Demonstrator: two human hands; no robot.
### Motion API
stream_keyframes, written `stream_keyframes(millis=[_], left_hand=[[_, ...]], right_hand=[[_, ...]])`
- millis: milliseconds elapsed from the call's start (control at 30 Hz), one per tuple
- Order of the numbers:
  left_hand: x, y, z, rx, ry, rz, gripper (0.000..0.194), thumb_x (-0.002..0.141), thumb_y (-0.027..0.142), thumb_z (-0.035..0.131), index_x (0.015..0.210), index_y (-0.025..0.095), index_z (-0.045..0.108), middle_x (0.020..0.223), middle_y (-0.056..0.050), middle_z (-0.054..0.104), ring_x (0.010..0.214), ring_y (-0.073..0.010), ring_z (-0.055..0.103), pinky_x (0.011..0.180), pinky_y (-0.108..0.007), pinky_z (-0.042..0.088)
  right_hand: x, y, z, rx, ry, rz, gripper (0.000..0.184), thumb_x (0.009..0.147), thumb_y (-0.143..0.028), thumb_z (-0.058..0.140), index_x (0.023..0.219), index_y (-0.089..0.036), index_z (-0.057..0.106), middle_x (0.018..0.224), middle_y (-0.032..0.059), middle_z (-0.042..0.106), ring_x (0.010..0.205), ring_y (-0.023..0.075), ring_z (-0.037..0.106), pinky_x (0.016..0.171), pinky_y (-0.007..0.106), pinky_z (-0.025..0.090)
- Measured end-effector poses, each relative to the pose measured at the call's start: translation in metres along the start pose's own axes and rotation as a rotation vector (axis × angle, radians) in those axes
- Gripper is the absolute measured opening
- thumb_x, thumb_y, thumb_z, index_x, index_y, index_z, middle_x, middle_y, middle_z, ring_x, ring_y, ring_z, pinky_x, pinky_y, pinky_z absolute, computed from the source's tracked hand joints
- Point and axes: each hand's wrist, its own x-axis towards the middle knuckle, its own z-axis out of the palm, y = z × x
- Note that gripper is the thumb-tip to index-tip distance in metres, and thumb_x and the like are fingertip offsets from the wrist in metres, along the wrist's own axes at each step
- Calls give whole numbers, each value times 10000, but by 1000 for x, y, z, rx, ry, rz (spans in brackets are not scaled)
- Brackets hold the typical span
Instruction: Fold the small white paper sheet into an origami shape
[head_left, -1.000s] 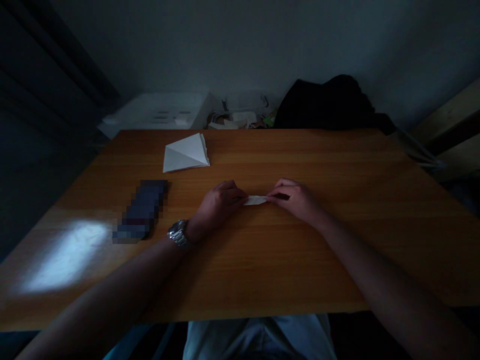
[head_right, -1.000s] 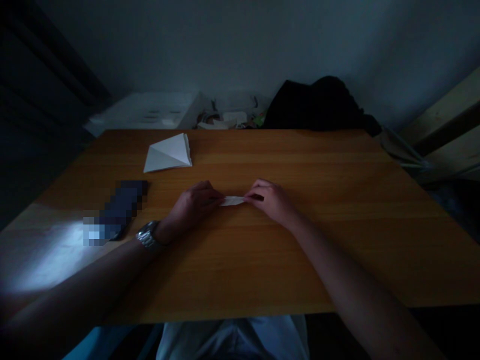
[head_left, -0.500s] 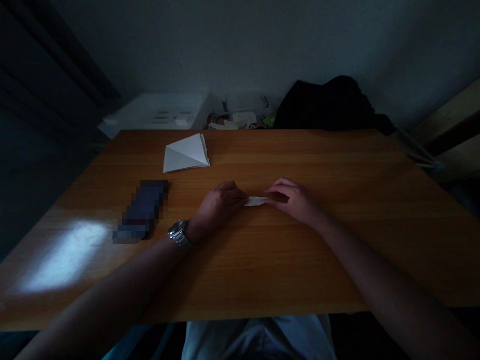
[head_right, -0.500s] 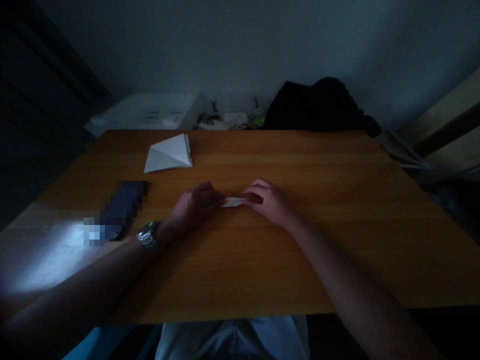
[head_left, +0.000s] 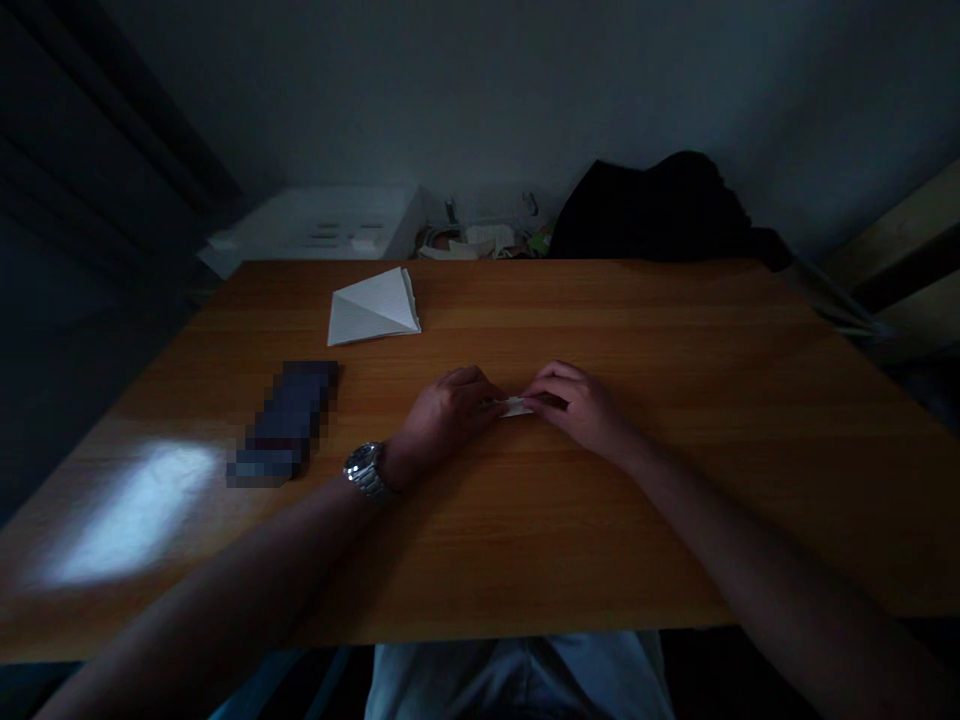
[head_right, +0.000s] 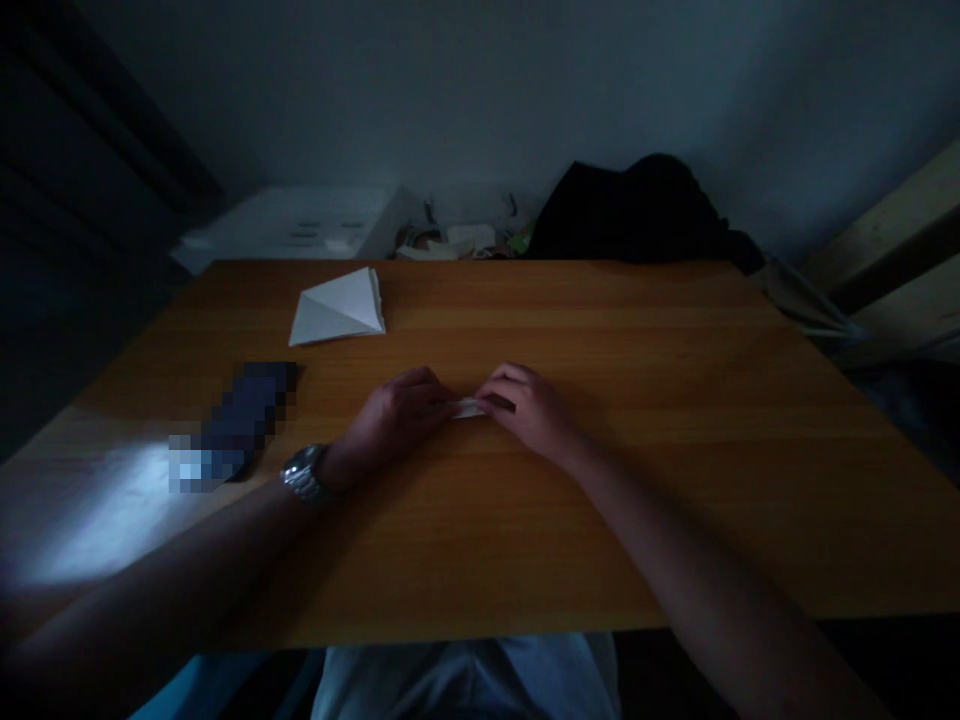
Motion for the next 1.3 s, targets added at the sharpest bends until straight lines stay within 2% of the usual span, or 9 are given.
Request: stream_keyframes(millis=[233,467,633,867,1067,1300], left_hand=[[-4,-6,-7,-20,33,-82,141,959,300,680,1009,182,739,968,-45,671,819,-138,646,717,-243,520],[-4,-10,-7,-37,5,-80,136,977,294,655,993,186,737,968,-40,667,805,-128,643,703,-233,512],[-4,-11,-6,31,-8,-47,141,983,283,643,980,187,747,963,-39,675,812,-135,643,713,-240,497],[-1,-3,-2,88,-38,52,159,986,279,636,955,176,752,930,-55,675,807,-150,639,715,-254,494],[-2,-2,-2,-6,20,15,153,973,295,658,964,164,736,965,-61,683,807,-141,652,699,-244,503],[-3,-1,-5,-79,38,-5,156,978,298,651,984,159,723,953,-53,667,813,-136,646,706,-236,512]], right_hand=[[-3,7,-10,14,48,42,38,941,-240,694,917,-232,722,917,41,659,856,196,641,756,349,528],[-1,6,-13,9,28,58,53,944,-247,682,913,-228,720,918,48,660,857,202,646,759,355,525],[-2,3,-9,-17,19,52,43,941,-249,679,928,-222,709,934,53,657,884,206,641,785,359,524],[-1,-5,7,-48,-4,-25,88,948,-304,696,976,-225,724,957,61,669,925,219,633,826,376,515],[0,-3,8,43,10,10,92,962,-276,676,900,-222,720,890,43,660,864,196,639,777,345,517],[-3,5,5,107,68,47,90,931,-307,721,914,-226,756,888,38,665,827,183,647,730,323,517]])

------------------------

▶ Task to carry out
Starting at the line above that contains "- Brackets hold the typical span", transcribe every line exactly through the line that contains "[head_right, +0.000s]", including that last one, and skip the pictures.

▶ Response to this task
- Brackets hold the typical span
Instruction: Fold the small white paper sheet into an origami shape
[head_left, -1.000s] 
[head_right, -1.000s] 
[head_left, -0.500s] 
[head_right, -0.500s] 
[head_left, +0.000s] 
[head_right, +0.000s] 

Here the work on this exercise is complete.